The evidence for the prosecution established the following:
After receiving a tip from an informant that appellant sells prohibited drugs, 6 the police officers stationed at the Camiling, Tarlac station of the Philippine National Police (PNP) organized a buy-bust operation, scheduled on October 5, 2011, for the purpose of catching appellant in the act committed of the said crime. Police Officer 3 Daniel Suelen (PO3 Suelen) was designated as poseur-buyer, 7 while a P500.00 bill with serial number TC639330 8 served as marked money for the said police operation. 9 The buy-bust operation took place at Romulo St., Poblacion 1, Camiling, Tarlac at around 12:10 in the afternoon, during which, one plastic sachet containing white crystalline substance weighing 0.02 gram was confiscated from appellant and marked with the letters "EC" at the crime scene. 10 PO3 Suelen then prepared a handwritten Confiscation Receipt 11 which was witnessed by Barangay Captain Diomedes F. Castro, Jr. who, in turn, affixed his signature thereto. 12
Thereafter, appellant was brought to the Camiling Police Station, along with the confiscated item and the marked money. Separate requests for laboratory examination of the contents of the seized plastic sachet 13 and the drug testing of appellant 14 were made by Police Chief Inspector Diosdado R. Lagasca.

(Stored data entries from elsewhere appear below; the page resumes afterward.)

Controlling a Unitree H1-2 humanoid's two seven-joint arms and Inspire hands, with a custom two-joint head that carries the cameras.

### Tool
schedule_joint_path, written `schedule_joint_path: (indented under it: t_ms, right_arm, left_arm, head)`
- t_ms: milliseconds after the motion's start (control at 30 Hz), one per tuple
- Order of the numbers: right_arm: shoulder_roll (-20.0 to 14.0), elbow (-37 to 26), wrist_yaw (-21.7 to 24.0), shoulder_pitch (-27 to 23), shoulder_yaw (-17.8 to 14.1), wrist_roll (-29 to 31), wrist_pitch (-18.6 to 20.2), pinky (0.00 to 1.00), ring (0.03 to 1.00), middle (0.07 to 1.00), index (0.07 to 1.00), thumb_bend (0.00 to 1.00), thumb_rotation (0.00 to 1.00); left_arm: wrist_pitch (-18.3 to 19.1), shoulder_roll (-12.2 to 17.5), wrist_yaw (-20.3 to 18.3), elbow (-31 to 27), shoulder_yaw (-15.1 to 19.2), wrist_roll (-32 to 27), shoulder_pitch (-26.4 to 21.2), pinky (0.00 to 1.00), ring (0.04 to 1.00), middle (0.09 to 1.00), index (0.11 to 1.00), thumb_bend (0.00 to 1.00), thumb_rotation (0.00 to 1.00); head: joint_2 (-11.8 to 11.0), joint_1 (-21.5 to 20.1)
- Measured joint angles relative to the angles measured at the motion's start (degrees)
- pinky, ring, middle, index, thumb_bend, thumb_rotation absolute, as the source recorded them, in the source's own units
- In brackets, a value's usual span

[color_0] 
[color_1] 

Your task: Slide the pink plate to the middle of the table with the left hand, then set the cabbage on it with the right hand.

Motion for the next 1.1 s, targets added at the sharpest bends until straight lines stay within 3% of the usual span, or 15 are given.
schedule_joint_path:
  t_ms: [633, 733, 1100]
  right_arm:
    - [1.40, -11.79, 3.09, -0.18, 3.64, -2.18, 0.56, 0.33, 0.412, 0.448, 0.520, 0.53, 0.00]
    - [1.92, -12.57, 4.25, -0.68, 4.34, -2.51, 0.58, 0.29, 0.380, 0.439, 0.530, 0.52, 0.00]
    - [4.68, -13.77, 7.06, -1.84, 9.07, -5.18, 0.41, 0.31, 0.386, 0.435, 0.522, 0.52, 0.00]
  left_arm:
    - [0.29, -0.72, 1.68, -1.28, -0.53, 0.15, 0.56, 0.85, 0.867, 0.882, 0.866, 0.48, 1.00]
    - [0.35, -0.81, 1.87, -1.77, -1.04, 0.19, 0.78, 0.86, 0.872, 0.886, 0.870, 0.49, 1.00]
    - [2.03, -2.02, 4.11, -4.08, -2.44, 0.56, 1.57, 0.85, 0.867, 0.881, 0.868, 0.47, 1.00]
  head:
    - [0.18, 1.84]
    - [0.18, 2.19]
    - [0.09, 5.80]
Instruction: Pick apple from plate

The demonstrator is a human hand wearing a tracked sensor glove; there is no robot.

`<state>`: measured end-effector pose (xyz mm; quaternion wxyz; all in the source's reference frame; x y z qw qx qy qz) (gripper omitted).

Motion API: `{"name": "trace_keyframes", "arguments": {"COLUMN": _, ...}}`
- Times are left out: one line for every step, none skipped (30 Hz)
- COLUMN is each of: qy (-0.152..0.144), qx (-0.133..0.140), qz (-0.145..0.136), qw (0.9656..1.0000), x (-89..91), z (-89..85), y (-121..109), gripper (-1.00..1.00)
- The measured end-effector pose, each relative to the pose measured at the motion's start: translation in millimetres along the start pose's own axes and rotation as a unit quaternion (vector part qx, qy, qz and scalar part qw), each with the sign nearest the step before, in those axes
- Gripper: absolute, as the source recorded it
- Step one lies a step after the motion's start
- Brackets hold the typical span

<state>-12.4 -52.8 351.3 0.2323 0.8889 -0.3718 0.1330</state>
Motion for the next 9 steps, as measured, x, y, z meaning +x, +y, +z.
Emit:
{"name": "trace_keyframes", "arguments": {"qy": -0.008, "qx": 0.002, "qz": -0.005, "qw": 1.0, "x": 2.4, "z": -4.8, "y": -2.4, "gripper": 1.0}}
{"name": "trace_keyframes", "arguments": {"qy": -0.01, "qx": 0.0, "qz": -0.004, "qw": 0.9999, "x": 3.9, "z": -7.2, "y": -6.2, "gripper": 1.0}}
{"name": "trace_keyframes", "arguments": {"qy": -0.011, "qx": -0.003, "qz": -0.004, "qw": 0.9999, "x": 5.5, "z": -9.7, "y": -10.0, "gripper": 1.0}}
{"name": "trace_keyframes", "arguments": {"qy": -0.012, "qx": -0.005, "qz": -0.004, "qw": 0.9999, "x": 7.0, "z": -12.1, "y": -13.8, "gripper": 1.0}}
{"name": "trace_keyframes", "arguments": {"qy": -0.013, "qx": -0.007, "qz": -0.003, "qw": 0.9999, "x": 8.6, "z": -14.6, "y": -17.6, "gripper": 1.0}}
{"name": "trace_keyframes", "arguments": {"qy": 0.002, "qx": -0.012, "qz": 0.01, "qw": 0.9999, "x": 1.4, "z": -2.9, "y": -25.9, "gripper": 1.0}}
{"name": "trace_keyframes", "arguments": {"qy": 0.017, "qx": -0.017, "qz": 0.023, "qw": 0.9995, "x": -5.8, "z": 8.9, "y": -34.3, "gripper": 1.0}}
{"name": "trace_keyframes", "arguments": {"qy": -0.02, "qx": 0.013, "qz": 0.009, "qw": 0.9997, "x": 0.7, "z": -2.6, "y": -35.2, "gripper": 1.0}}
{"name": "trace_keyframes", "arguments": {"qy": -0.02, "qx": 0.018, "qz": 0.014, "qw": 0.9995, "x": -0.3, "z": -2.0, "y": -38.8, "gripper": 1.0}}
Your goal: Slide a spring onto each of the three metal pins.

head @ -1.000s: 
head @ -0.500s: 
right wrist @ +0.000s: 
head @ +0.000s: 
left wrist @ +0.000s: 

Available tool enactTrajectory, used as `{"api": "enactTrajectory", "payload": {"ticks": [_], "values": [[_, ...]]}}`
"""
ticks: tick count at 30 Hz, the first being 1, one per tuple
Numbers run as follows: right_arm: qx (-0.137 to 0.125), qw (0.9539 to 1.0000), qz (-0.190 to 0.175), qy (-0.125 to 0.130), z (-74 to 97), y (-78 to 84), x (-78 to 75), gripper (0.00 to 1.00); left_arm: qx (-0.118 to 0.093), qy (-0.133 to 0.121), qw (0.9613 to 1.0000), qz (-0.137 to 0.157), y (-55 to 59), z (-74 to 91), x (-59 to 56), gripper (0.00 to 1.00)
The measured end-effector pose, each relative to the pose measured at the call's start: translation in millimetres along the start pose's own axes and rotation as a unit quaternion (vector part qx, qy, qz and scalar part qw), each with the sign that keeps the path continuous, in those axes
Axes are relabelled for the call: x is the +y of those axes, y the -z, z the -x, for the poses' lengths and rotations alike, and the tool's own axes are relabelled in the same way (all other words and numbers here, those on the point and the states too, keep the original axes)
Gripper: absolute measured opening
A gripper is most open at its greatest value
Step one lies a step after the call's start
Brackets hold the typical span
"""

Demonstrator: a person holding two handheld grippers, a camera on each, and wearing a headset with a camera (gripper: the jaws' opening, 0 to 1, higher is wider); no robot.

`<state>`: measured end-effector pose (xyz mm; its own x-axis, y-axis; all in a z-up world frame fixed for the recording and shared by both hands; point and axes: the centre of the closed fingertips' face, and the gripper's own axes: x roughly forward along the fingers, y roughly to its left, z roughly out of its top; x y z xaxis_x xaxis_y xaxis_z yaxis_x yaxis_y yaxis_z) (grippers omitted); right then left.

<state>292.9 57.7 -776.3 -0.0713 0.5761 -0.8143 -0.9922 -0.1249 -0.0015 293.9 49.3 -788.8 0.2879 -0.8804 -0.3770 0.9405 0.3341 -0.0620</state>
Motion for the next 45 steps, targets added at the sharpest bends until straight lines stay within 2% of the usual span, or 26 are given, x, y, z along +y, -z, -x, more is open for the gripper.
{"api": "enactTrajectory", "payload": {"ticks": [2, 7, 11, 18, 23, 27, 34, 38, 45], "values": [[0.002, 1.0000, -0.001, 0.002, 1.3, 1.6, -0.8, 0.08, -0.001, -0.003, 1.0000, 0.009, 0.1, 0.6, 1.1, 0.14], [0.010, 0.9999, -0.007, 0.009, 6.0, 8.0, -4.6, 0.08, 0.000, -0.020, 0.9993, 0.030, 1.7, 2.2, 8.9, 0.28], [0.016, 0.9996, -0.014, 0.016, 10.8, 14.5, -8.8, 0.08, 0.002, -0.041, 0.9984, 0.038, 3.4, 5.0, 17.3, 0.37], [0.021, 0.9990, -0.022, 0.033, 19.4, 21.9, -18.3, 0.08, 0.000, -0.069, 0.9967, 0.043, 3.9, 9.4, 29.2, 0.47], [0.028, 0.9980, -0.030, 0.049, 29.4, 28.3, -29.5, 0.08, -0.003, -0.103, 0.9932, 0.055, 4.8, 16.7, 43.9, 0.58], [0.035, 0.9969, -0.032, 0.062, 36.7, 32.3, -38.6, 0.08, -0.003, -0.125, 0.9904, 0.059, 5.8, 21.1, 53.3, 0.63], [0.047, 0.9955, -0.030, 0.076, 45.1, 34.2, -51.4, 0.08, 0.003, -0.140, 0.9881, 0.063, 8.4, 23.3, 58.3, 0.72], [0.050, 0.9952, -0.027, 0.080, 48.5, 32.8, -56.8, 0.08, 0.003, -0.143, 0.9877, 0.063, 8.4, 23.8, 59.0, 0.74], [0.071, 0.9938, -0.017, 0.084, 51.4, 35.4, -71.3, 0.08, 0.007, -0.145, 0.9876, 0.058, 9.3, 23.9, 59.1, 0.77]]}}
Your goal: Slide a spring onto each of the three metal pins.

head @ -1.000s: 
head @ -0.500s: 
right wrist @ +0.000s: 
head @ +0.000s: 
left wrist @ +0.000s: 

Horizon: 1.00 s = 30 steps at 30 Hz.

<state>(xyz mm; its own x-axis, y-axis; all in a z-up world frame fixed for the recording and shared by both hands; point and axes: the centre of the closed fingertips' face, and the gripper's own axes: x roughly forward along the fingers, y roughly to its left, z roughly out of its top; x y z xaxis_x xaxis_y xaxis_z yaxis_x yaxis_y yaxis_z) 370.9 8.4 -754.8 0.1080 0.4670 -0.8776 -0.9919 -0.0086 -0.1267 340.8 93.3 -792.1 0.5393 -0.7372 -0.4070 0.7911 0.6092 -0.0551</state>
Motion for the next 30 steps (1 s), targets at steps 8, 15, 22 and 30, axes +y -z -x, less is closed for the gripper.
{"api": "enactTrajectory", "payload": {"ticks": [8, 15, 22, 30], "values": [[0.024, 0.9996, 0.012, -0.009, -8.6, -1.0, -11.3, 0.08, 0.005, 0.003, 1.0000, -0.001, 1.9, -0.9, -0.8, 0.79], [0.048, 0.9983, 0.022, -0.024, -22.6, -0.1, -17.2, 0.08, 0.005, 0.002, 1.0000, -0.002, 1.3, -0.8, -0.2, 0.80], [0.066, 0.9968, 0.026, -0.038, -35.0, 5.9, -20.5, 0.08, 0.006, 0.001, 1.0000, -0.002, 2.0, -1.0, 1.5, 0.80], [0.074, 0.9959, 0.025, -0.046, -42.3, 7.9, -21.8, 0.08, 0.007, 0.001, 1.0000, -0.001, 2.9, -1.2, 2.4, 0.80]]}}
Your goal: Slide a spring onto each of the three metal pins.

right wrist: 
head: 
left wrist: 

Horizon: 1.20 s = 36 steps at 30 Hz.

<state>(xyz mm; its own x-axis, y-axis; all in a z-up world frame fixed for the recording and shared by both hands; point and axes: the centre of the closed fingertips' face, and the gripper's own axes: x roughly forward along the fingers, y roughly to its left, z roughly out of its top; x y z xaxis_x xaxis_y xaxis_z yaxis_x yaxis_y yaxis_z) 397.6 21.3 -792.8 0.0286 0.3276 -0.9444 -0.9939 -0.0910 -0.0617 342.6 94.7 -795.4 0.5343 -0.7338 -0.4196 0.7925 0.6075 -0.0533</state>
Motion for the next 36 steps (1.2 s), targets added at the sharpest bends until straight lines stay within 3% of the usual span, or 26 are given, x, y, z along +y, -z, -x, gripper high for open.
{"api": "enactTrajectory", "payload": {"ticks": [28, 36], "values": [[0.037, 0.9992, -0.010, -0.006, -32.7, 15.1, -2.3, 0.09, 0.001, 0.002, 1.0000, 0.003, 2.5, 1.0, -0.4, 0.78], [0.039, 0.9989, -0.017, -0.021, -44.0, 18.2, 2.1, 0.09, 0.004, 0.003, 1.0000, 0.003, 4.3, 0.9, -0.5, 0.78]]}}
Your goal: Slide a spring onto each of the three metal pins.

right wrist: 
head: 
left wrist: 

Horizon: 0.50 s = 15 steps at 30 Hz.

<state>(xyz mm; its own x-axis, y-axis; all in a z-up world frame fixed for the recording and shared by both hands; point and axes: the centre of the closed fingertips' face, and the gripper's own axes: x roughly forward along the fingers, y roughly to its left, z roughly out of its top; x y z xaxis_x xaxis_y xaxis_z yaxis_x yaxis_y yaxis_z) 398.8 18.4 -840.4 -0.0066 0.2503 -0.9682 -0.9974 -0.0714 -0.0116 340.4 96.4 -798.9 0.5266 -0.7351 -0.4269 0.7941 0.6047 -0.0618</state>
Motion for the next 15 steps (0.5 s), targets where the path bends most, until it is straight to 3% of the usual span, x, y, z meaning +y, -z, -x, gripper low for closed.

The requests both yielded positive results. Chemistry Report No. D-146-11 TARLAC, 15 which was prepared by Forensic Chemist and Police Senior Inspector Angelito S. Angel, found that the plastic sachet contained methamphetamine hydrochloride or shabu, a dangerous drug. On the other hand, Chemistry Report No. CDT-187-11 TARLAC, 16 prepared by Forensic Chemical Officer and Police Chief Inspector Ma. Elvira A. Bautista, declared that appellant's urine sample tested positive for the presence of methamphetamine hydrochloride.
Professing innocence, appellant asserted that he was framed.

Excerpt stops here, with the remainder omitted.